- Problem to work on: From the first line to the last, please write out the data exactly.

- Supplied material:
▬▬▬▬▬▬

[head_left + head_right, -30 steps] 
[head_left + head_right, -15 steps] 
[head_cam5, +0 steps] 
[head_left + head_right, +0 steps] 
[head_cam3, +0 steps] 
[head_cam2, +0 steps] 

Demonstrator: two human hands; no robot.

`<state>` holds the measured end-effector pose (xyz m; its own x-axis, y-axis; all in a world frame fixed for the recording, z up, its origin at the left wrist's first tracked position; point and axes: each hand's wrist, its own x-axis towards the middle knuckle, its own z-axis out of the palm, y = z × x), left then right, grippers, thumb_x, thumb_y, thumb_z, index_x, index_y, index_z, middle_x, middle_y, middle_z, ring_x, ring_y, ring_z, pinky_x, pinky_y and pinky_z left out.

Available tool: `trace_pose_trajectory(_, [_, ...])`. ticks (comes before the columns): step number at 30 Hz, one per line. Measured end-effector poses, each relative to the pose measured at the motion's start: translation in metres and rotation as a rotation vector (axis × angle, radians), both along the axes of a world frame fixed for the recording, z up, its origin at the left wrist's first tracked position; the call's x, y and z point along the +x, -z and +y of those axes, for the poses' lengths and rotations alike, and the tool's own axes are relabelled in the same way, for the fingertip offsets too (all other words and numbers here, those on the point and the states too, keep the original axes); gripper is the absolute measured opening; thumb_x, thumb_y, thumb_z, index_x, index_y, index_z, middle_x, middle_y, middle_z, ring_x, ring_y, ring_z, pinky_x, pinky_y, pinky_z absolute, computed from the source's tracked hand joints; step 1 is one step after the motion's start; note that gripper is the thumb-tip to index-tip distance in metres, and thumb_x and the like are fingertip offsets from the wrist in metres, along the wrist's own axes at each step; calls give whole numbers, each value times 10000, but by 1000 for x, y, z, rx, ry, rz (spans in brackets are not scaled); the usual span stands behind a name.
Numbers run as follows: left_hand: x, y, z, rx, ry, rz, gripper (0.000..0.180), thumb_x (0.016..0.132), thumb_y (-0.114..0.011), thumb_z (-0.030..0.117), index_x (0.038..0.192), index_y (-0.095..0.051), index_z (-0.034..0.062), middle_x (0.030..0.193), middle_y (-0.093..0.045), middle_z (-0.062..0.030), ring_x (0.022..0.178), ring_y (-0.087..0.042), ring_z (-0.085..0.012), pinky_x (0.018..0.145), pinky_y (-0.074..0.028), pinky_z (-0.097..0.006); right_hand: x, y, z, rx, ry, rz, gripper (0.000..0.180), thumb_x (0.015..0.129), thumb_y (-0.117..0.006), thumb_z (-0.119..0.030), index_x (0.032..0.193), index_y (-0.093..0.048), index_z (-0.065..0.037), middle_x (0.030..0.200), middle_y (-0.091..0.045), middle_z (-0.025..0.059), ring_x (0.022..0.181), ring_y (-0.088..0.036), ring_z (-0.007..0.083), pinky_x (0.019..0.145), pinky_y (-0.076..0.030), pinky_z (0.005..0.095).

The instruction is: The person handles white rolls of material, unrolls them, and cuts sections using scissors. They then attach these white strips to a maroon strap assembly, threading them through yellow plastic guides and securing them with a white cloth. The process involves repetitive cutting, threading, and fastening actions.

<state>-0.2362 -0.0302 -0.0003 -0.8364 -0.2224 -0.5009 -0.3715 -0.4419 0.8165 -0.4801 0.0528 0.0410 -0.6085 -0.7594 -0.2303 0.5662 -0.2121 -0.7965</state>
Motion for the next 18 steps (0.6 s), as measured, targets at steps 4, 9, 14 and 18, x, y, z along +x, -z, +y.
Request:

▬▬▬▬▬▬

- Output below:
[head_left + head_right, -30 steps] 
[head_left + head_right, -15 steps] 
[head_cam5, +0 steps] 
[head_left + head_right, +0 steps] 
[head_cam3, +0 steps] 
[head_cam2, +0 steps] 

Demonstrator: two human hands; no robot.

`<state>` holds the measured end-effector pose (xyz m; its own x-axis, y-axis; all in a world frame fixed for the recording, z up, its origin at the left wrist's first tracked position; point and axes: each hand's wrist, its own x-axis towards the middle knuckle, its own z-axis out of the palm, y = z × x), left then right, grippers, thumb_x, thumb_y, thumb_z, index_x, index_y, index_z, middle_x, middle_y, middle_z, ring_x, ring_y, ring_z, pinky_x, pinky_y and pinky_z left out.

Available tool: `trace_pose_trajectory(_, [_, ...])`. ticks (comes before the columns): step number at 30 Hz, one per line. Measured end-effector poses, each relative to the pose measured at the motion's start: translation in metres and rotation as a rotation vector (axis × angle, radians), both along the axes of a world frame fixed for the recording, z up, its origin at the left wrist's first tracked position; the call's x, y and z point along the +x, -z and +y of those axes, for the poses' lengths and rotations alike, and the tool's own axes are relabelled in the same way, for the fingertip offsets too (all other words and numbers here, those on the point and the states too, keep the original axes); gripper is the absolute measured opening; thumb_x, thumb_y, thumb_z, index_x, index_y, index_z, middle_x, middle_y, middle_z, ring_x, ring_y, ring_z, pinky_x, pinky_y, pinky_z absolute, computed from the source's tracked hand joints; step 1 is one step after the motion's start; note that gripper is the thumb-tip to index-tip distance in metres, and thumb_x and the like are fingertip offsets from the wrist in metres, along the wrist's own axes at each step; calls give whole numbers, each value times 10000, but by 1000 for x, y, z, rx, ry, rz (spans in brackets are not scaled); the usual span stands behind a name.
Numbers run as follows: left_hand: x, y, z, rx, ry, rz, gripper (0.000..0.180), thumb_x (0.016..0.132), thumb_y (-0.114..0.011), thumb_z (-0.030..0.117), index_x (0.038..0.192), index_y (-0.095..0.051), index_z (-0.034..0.062), middle_x (0.030..0.193), middle_y (-0.093..0.045), middle_z (-0.062..0.030), ring_x (0.022..0.178), ring_y (-0.087..0.042), ring_z (-0.085..0.012), pinky_x (0.018..0.145), pinky_y (-0.074..0.028), pinky_z (-0.097..0.006); right_hand: x, y, z, rx, ry, rz, gripper (0.000..0.180), thumb_x (0.015..0.129), thumb_y (-0.117..0.006), thumb_z (-0.119..0.030), index_x (0.032..0.193), index_y (-0.093..0.048), index_z (-0.065..0.037), middle_x (0.030..0.200), middle_y (-0.091..0.045), middle_z (-0.025..0.059), ring_x (0.022..0.181), ring_y (-0.088..0.036), ring_z (-0.007..0.083), pinky_x (0.019..0.145), pinky_y (-0.076..0.030), pinky_z (0.005..0.095).

The instruction is: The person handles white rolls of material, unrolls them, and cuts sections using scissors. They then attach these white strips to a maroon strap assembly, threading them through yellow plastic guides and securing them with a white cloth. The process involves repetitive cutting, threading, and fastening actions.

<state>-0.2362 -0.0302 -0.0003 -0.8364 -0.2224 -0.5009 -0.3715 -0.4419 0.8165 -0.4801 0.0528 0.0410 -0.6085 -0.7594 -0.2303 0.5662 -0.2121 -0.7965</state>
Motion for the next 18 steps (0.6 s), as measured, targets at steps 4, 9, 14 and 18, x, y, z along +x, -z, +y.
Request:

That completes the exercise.